Oliver abruptly halted the horses and turned to scowl at him, his white brows knotted in exasperation. “Are ye sure, lad? I can always just stop for a bit at the side of the road while the two of ye make up yer minds. After all, I've nae better to do on this blisterin' afternoon.”

“I'm quite sure, Oliver,” Jack replied, wholly untroubled by the old man's churlish attitude. “Just get us there as quickly as you can.”

“Fine. London it is.” He grumbled something more under his breath that Jack couldn't quite hear as he snapped the reins smartly over the horses' hindquarters.

“Is he always quite so—discourteous?” wondered Amelia, amazed by the rude tone the driver had taken with Jack.

“Frequently.”

“Then why don't you discharge him?”

“Because he has been part of my family for years.”
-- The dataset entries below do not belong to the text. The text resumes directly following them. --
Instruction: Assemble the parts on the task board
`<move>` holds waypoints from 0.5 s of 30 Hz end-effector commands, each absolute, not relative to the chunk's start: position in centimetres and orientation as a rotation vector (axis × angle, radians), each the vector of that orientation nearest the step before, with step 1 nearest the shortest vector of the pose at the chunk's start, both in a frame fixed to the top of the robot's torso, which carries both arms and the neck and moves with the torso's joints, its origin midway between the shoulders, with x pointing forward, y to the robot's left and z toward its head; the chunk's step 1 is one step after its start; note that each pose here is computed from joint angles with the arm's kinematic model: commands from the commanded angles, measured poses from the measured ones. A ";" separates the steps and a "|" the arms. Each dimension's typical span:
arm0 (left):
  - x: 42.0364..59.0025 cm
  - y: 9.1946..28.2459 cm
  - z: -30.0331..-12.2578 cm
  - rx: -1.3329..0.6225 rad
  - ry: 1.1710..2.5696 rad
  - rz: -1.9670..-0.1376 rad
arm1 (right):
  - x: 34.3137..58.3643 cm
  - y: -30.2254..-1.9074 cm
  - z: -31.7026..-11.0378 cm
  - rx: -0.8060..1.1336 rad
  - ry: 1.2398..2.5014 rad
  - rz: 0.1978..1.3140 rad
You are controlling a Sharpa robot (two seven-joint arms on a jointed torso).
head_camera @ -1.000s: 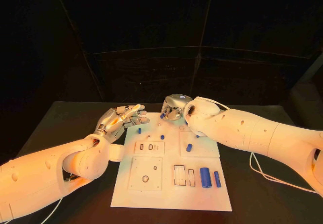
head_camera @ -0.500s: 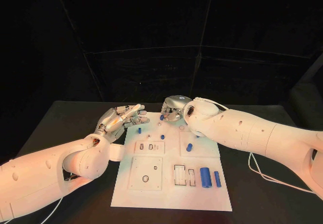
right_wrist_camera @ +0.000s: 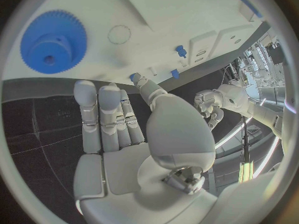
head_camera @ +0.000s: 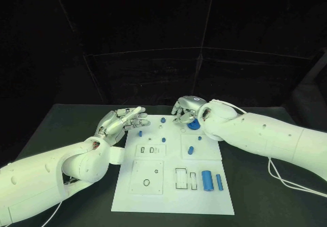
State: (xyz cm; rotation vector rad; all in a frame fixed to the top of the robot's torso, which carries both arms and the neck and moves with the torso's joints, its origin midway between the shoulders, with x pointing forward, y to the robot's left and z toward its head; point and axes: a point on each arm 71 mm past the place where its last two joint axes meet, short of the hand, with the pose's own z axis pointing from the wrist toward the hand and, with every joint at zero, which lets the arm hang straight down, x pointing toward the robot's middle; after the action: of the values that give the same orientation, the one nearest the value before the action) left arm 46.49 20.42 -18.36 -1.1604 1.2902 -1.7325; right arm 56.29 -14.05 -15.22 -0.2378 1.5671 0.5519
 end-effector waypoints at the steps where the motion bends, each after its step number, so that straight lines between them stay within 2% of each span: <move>1: 46.5 20.5 -18.2 -1.153 1.289 -1.748 | 55.7 -15.6 -14.0 -0.105 1.545 0.596; 9: 46.5 20.8 -18.2 -1.158 1.286 -1.742 | 54.8 -19.6 -14.2 0.034 1.699 0.563; 15: 46.6 20.8 -18.3 -1.161 1.284 -1.741 | 55.0 -21.3 -14.6 0.056 1.755 0.494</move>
State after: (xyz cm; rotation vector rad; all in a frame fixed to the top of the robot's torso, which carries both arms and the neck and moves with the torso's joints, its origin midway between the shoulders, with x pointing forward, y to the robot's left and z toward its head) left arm 46.58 20.90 -18.38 -1.1645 1.2860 -1.7217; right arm 54.88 -21.05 -14.20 0.0162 1.6777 0.5235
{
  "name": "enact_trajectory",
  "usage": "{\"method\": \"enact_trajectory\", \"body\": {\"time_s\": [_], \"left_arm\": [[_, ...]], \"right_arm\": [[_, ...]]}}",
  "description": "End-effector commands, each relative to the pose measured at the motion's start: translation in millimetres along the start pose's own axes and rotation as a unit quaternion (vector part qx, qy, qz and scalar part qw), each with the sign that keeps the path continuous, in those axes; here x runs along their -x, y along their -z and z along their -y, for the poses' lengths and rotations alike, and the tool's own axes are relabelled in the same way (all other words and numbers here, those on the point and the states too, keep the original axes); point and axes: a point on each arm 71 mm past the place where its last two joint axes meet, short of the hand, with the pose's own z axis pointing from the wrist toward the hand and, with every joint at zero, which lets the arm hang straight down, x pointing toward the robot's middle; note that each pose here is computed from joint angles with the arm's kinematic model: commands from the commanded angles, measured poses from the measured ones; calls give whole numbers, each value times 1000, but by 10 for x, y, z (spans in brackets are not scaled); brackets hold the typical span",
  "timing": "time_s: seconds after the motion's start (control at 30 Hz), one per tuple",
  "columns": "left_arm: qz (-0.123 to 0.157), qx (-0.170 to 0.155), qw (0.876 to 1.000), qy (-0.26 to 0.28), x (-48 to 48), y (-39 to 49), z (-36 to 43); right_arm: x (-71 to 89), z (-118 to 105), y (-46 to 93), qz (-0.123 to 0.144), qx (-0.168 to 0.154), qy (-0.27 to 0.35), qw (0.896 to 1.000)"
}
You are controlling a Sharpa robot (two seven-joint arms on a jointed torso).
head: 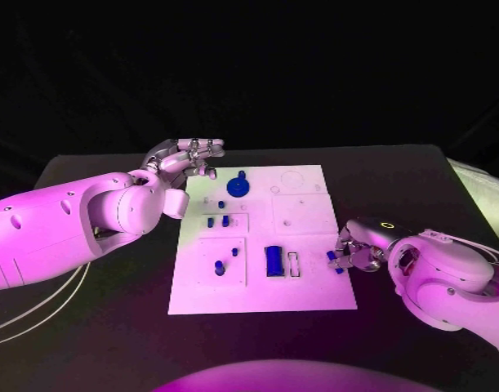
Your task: Assemble the parts on the task board
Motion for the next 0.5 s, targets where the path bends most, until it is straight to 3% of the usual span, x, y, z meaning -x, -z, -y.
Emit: {"method": "enact_trajectory", "body": {"time_s": [0.03,0.33,0.5], "left_arm": [[-11,-3,1000,1,-19,1,6],[-11,-3,1000,1,-19,1,6],[-11,-3,1000,2,-19,1,6]], "right_arm": [[-128,2,-14,-28,-2,66,997],[-178,-46,-39,-33,3,95,995],[-170,-59,-33,-26,4,74,997]]}}
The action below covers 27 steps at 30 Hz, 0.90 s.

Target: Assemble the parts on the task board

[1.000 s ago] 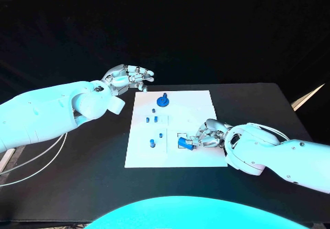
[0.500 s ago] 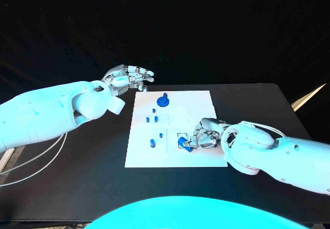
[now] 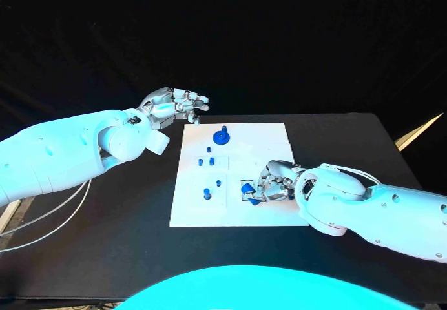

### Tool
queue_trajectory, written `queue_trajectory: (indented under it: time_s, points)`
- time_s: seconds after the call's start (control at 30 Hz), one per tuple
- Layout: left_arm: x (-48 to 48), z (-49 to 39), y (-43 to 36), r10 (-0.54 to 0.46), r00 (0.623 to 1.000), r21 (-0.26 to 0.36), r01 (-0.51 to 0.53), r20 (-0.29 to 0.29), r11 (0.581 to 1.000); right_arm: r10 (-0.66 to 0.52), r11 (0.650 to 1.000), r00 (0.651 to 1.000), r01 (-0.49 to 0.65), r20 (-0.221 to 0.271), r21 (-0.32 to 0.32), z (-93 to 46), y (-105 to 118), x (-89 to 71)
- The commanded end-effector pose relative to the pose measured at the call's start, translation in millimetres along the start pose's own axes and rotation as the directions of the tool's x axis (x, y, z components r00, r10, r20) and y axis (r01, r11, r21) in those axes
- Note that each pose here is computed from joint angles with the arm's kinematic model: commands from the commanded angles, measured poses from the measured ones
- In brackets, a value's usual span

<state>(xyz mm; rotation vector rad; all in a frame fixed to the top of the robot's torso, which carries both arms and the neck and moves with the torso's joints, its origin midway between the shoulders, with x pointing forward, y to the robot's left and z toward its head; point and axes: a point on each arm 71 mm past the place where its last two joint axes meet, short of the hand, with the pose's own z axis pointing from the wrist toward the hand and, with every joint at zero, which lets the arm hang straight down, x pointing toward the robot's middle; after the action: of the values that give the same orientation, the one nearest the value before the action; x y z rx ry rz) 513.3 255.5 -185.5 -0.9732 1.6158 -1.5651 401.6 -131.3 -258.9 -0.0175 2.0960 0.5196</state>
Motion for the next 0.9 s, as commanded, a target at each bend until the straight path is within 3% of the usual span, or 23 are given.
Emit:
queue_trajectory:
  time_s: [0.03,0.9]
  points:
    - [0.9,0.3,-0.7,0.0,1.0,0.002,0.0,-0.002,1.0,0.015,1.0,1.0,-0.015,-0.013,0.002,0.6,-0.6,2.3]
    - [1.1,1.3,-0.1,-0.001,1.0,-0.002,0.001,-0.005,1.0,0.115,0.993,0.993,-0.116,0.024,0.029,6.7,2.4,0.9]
Amelia didn't know what to make of that. Her mother had discharged scores of servants for far less serious infractions than the impertinent manner Oliver had taken with Jack. Certainly none of them were ever thought of as part of the family.

“Was he always a coachman?” She couldn't imagine another employer tolerating the old man's insolence.

“Actually, he was a thief.” Jack was amused by the look of incredulity on her face. “And quite a good one, too.”

Amelia stared in fascination at the back of Oliver's snowy head. She had never met a criminal of any kind before—at least, not knowingly. “Didn't you check his references?”

“Actually, I didn't hire him,” Jack told her. “My mother employed him years ago. She took him straight from the Inveraray jail to her home, and certainly wasn't expecting him to have any references.”

“Wasn't she concerned about having a dangerous criminal in her employ?”

He shrugged his shoulders. “Other than his sharp tongue, Oliver isn't dangerous. My mother likes to help people who find themselves in unfortunate circumstances.”

“Then it seems you and she have something in common. You both have very kind hearts.”

Jack said nothing. It wasn't often that anyone accused him of being kind.

“Forgive me,” Amelia apologized, stifling a yawn. “I'm afraid I didn't sleep very much last night—or the last few nights, for that matter.”

“It is several hours to London. You should try to get some sleep.”

“I don't think I could possibly sleep in this crowded coach. Not that you are making it crowded,” she quickly amended, although in truth Jack's immense frame and long legs were taking up much of the available space. “It's this ridiculous gown that is making it impossible for me to get comfortable. My mother ordered it from Charles Worth, the famous designer in Paris.” She valiantly began to beat down the expensive silk and satin exploding around her so that she might have more room. “I don't suppose you have heard of him,” she added, remembering that he had never heard of Viscount Philmore.

“Actually, I am familiar with the name. Although I don't take much notice of women's fashions, my sister Grace has a small dress shop in Inverness. She designs the gowns herself, and I have heard her mention Mr. Worth.”